[Entries provided]:
------------------------------------------------------------

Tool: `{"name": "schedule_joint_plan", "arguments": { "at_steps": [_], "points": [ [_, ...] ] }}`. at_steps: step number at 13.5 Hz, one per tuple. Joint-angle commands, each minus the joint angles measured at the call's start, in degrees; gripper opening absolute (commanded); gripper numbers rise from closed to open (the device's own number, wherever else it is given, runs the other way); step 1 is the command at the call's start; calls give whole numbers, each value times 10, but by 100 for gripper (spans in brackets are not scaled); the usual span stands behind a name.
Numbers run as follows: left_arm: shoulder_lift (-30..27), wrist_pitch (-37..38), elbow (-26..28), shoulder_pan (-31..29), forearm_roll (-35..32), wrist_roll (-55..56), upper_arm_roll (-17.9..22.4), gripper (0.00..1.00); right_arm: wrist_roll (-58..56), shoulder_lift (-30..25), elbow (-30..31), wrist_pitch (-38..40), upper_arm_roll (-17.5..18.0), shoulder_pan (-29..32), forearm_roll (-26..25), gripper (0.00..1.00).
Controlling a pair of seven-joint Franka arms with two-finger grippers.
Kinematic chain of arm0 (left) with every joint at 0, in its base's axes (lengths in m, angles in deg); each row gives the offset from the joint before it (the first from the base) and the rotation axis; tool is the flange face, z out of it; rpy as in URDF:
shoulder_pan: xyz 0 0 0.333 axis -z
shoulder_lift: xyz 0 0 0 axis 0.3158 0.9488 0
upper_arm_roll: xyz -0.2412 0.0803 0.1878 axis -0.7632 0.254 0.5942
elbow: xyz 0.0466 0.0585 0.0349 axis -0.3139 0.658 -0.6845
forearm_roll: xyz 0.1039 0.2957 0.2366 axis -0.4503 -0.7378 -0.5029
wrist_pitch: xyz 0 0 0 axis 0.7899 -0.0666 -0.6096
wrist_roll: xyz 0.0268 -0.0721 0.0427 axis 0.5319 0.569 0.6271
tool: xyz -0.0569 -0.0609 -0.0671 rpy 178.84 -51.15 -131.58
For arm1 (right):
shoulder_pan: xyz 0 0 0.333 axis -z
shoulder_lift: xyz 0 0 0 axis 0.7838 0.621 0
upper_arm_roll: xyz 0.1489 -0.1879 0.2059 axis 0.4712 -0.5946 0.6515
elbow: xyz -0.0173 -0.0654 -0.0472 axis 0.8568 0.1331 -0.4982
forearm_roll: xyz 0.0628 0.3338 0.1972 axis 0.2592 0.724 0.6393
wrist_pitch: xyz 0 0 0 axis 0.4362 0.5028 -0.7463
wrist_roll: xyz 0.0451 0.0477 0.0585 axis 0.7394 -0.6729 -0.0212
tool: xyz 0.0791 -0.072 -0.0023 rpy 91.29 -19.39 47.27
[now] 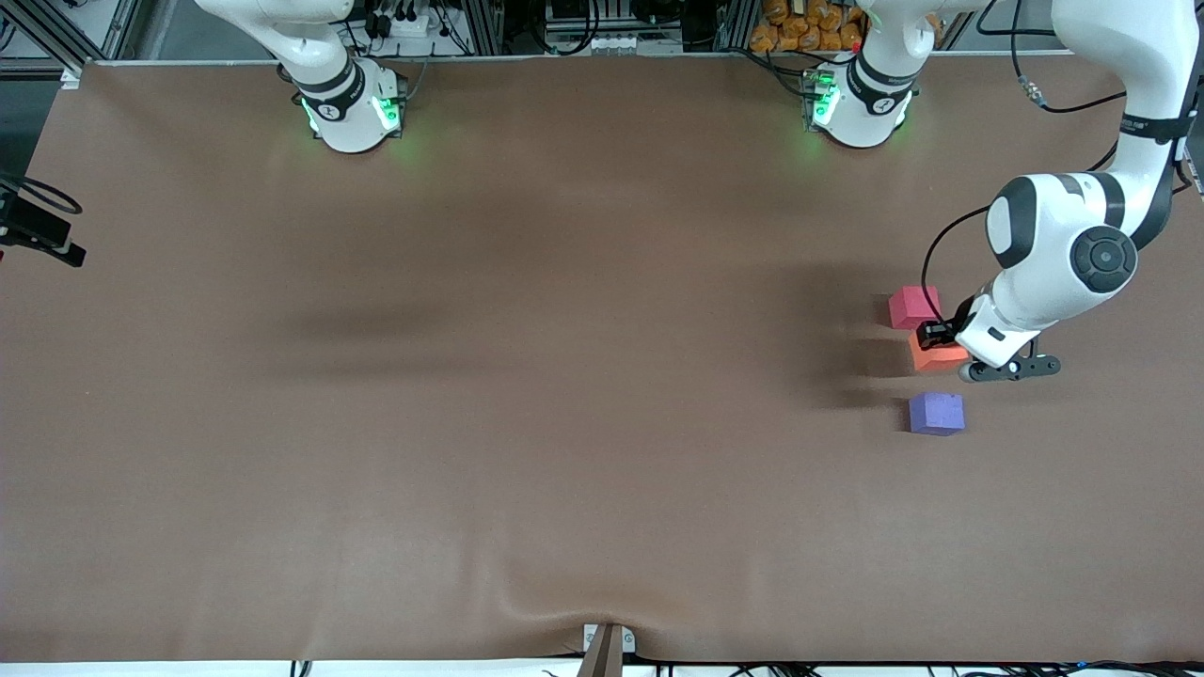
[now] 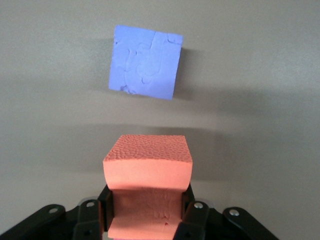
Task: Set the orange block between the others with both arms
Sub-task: 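Lower the orange cube between the pink and purple cubes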
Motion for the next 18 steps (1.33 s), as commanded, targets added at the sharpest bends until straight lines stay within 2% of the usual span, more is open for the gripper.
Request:
{"name": "schedule_joint_plan", "arguments": {
  "at_steps": [1,7,15,16,17,18],
  "points": [
    [17,-27,2,-5,-13,-6,-3,36,1,-4,-4,5,5,8,-2,100],
    [52,-54,-4,-25,-13,-50,-2,36,1,-4,-4,6,5,8,-2,100],
    [87,-77,-13,-31,-13,-50,-4,39,1,-5,-5,4,6,8,0,100],
    [87,-78,-13,-30,-13,-50,-4,43,1,-5,-5,3,6,8,0,100],
    [87,-78,-13,-29,-12,-45,-4,54,1,-6,-5,4,6,9,0,100],
    [86,-77,-14,-26,-12,-39,-5,80,1,-6,-5,4,5,9,0,100]
  ]
}}
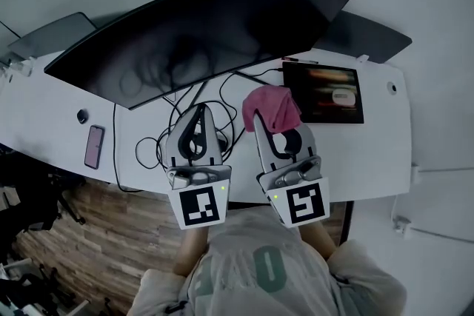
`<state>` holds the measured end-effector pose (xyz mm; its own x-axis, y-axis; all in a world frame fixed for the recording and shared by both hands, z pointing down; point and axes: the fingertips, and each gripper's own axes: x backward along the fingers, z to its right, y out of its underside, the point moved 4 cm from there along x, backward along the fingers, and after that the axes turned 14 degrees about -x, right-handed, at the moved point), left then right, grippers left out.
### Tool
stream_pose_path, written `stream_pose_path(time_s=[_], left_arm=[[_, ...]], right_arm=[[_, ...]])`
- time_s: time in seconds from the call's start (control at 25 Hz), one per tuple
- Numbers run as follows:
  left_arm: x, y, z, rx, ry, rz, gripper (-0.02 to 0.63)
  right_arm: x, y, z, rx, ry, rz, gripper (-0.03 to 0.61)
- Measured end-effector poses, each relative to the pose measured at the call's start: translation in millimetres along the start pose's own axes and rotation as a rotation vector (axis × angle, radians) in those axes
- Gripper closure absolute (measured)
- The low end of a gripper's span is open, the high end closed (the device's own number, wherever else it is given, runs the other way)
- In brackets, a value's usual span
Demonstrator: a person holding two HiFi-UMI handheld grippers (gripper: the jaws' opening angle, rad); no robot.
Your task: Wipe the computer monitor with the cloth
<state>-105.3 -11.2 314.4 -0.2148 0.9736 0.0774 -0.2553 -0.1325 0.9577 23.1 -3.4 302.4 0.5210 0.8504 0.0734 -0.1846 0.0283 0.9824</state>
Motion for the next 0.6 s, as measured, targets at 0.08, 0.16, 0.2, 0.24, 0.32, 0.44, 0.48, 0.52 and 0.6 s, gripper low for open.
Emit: stream_pose_path(time_s=[0.08, 0.16, 0.2, 0.24, 0.32, 0.44, 0.48, 0.52, 0.6], left_arm=[[-7.1, -1.9, 1.6, -0.002, 0.024, 0.006, 0.598], [-13.4, -5.4, 2.4, -0.008, 0.045, 0.018, 0.598], [-16.0, -7.4, 2.1, -0.009, 0.051, 0.024, 0.598], [-18.6, -9.4, 1.3, -0.009, 0.057, 0.03, 0.598], [-24.5, -12.8, -1.4, -0.013, 0.066, 0.044, 0.598], [-36.0, -14.5, -2.9, -0.017, 0.083, 0.064, 0.598], [-40.3, -14.0, -2.2, -0.016, 0.091, 0.068, 0.598], [-44.8, -13.1, -1.1, -0.015, 0.101, 0.07, 0.598], [-53.7, -10.2, 2.2, -0.013, 0.133, 0.067, 0.598]], right_arm=[[-4.1, -1.0, -0.6, -0.002, -0.006, 0.011, 0.525], [-7.2, -2.0, -1.1, -0.006, 0.001, 0.025, 0.524], [-8.5, -2.1, -1.1, -0.012, 0.007, 0.029, 0.525], [-9.9, -2.0, -1.2, -0.019, 0.009, 0.032, 0.525], [-14.7, -1.9, -2.3, -0.023, 0.004, 0.036, 0.525], [-25.0, -1.1, -2.4, -0.015, -0.002, 0.039, 0.525], [-28.6, -0.5, -1.6, -0.013, -0.004, 0.04, 0.525], [-32.4, 0.5, -0.5, -0.013, -0.005, 0.039, 0.524], [-39.4, 3.6, 3.0, -0.015, -0.003, 0.032, 0.523]])
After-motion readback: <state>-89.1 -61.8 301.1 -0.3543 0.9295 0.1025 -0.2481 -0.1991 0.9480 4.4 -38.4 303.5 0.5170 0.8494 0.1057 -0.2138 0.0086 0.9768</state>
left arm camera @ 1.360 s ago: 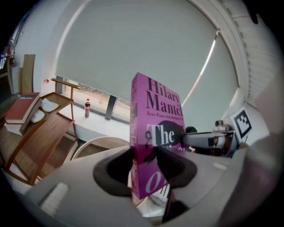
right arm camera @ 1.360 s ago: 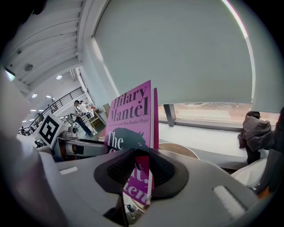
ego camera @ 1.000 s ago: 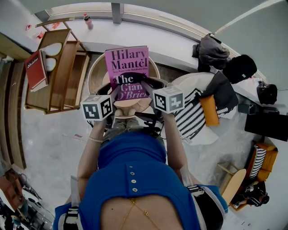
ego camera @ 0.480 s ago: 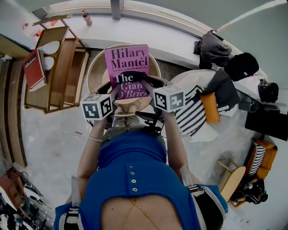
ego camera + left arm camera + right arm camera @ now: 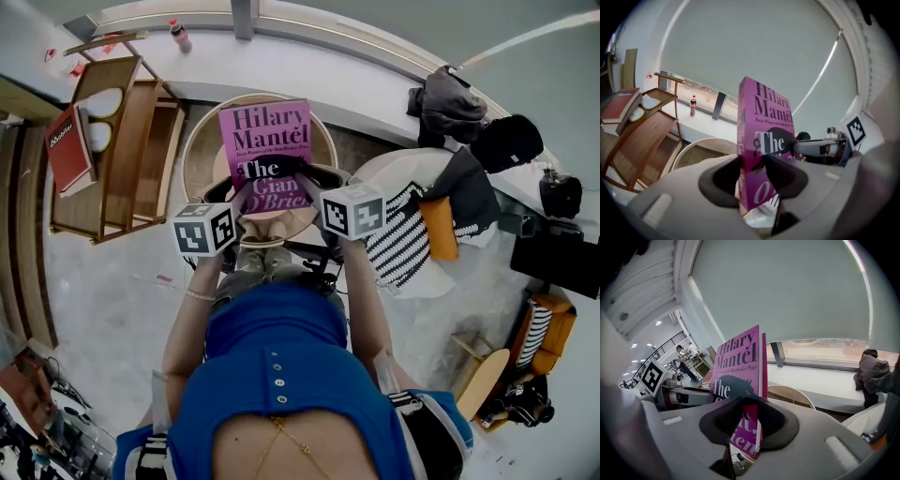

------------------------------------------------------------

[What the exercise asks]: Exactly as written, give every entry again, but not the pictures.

[Response below]:
Tool: `{"name": "schedule_joint_plan", "arguments": { "at_steps": [_], "points": [ [_, ...] ] }}`. at_steps: step number at 13.5 Hz, one per tuple. Joint-angle commands, each minus the joint angles measured at the call's start, in degrees; gripper opening absolute (commanded); gripper numbers rise from closed to open (the device's own number, wherever else it is given, runs the other way); step 1 is the command at the call's start; calls give whole numbers, each value times 10, but by 100 for gripper (spans in brackets are not scaled); the usual span stands behind a name.
Numbers run as follows: left_arm: shoulder_lift (-30..27), wrist_pitch (-37..38), elbow (-26..28), shoulder_pan (-31..29), forearm_roll (-35..32), wrist_roll (-55..56), upper_arm_roll (-17.9..22.4), gripper (0.00..1.00); right_arm: wrist_roll (-58..56), shoulder_lift (-30..25), elbow (-30..31), wrist_pitch (-38..40), upper_arm_roll (-17.5..18.0), shoulder_pan (-29..32), forearm_roll (-26..25), gripper (0.00..1.00).
Controlling a pair of seven-joint Franka arms with two-finger grippers.
Kinematic chain of arm0 (left) with every joint at 0, in its base's axes (lengths in m, angles in deg); each row gives the offset from the joint before it (the first from the base) and the rotation axis; tool is the flange face, z out of it; rpy as in URDF:
shoulder_pan: xyz 0 0 0.333 axis -z
shoulder_lift: xyz 0 0 0 axis 0.3158 0.9488 0
upper_arm_roll: xyz -0.2412 0.0803 0.1878 axis -0.7632 0.254 0.5942
elbow: xyz 0.0466 0.0585 0.0349 axis -0.3139 0.658 -0.6845
forearm_roll: xyz 0.1039 0.2957 0.2366 axis -0.4503 -0.7378 -0.5029
wrist_pitch: xyz 0 0 0 axis 0.7899 -0.0666 -0.6096
wrist_roll: xyz 0.0268 -0.0721 0.0427 axis 0.5319 0.569 0.6271
tool: xyz -0.0569 -0.0609 -0.0671 rpy 178.84 -51.15 -131.58
For arm1 (right):
shoulder_pan: xyz 0 0 0.333 axis -z
shoulder_lift: xyz 0 0 0 axis 0.7838 0.621 0
upper_arm_roll: xyz 0.1489 -0.1879 0.2059 axis 0.4712 -0.5946 0.6515
elbow: xyz -0.0173 -0.0654 -0.0472 axis 0.8568 0.1331 -0.4982
forearm_roll: xyz 0.0628 0.3338 0.1972 axis 0.2592 0.724 0.6393
wrist_pitch: xyz 0 0 0 axis 0.4362 0.5028 -0.7463
wrist_roll: xyz 0.0451 0.0477 0.0585 axis 0.7394 -0.6729 -0.0212
tool: xyz 0.0791 -0.072 -0.0023 rpy 91.29 -19.39 47.27
[now] 
[now] 
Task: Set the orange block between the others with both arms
Sub-task: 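Lower the orange cube between the pink and purple cubes
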Motion for the next 18 steps (1.33 s), as commanded, targets added at the sharpest bends until straight lines stay within 2% of the usual span, more is open for the gripper.
Request:
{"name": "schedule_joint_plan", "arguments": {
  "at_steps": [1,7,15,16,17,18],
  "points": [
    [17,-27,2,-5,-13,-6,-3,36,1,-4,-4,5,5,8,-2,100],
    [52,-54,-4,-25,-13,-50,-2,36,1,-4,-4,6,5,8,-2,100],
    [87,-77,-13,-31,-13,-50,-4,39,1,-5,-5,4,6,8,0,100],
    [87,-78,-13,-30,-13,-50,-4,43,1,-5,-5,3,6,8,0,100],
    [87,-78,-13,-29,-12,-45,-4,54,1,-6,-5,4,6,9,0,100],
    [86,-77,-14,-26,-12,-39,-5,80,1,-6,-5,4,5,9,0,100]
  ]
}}
`<state>` holds the measured end-effector pose (xyz mm; its own x-axis, y-axis; all in a world frame fixed for the recording and shared by both hands, z pointing down; point and axes: the fingertips, and each gripper's own axes: x backward along the fingers, z to its right, y out of its underside, the point moved 4 cm from there along x, backward along the fingers, and after that the axes turned 14 degrees about -x, right-handed, at the moved point), left then right, grippers left out.
### Tool
stream_pose_path, written `stream_pose_path(time_s=[_], left_arm=[[_, ...]], right_arm=[[_, ...]])`
- time_s: time in seconds from the call's start (control at 25 Hz), one per tuple
- Numbers run as follows:
  left_arm: x, y, z, rx, ry, rz, gripper (-0.02 to 0.63)
  right_arm: x, y, z, rx, ry, rz, gripper (-0.03 to 0.61)
- Measured end-effector poses, each relative to the pose measured at the call's start: translation in millimetres along the start pose's own axes and rotation as a rotation vector (axis × angle, radians) in those axes
- Gripper closure absolute (measured)
- The low end of a gripper's span is open, the high end closed (the device's own number, wherever else it is given, runs the other way)
- In brackets, a value's usual span
Demonstrator: a person holding two HiFi-UMI handheld grippers (gripper: the jaws' opening angle, rad); no robot.
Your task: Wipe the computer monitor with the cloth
<state>-105.3 -11.2 314.4 -0.2148 0.9736 0.0774 -0.2553 -0.1325 0.9577 23.1 -3.4 302.4 0.5210 0.8504 0.0734 -0.1846 0.0283 0.9824</state>
Motion for the next 0.6 s, as measured, targets at 0.08, 0.16, 0.2, 0.24, 0.32, 0.44, 0.48, 0.52 and 0.6 s, gripper low for open.
Emit: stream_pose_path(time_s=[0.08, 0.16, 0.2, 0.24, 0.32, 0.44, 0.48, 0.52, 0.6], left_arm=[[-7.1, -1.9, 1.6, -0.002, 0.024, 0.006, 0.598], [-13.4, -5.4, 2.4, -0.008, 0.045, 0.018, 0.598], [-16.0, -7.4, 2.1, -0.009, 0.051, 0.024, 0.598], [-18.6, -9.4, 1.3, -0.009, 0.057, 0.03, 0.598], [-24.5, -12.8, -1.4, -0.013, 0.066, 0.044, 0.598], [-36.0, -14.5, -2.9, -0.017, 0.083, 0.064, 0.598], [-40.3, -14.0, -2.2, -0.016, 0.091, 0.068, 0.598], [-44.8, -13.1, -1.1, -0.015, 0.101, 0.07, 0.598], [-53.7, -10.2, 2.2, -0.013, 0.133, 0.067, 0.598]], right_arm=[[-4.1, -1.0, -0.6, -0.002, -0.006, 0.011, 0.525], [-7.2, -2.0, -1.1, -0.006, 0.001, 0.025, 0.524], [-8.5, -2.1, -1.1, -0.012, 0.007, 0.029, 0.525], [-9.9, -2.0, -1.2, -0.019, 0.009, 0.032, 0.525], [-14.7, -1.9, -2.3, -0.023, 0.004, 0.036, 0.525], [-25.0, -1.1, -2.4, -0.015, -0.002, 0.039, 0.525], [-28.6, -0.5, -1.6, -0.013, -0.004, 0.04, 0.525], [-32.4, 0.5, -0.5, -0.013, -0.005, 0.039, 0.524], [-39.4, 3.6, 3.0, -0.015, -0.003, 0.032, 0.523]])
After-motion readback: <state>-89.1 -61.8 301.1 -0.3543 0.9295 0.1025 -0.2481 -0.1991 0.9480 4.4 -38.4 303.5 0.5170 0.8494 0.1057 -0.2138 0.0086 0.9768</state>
left arm camera @ 1.360 s ago: 
right arm camera @ 1.360 s ago: 
ego camera @ 1.000 s ago: 
ego camera @ 0.480 s ago: 
ego camera + left arm camera + right arm camera @ now: 

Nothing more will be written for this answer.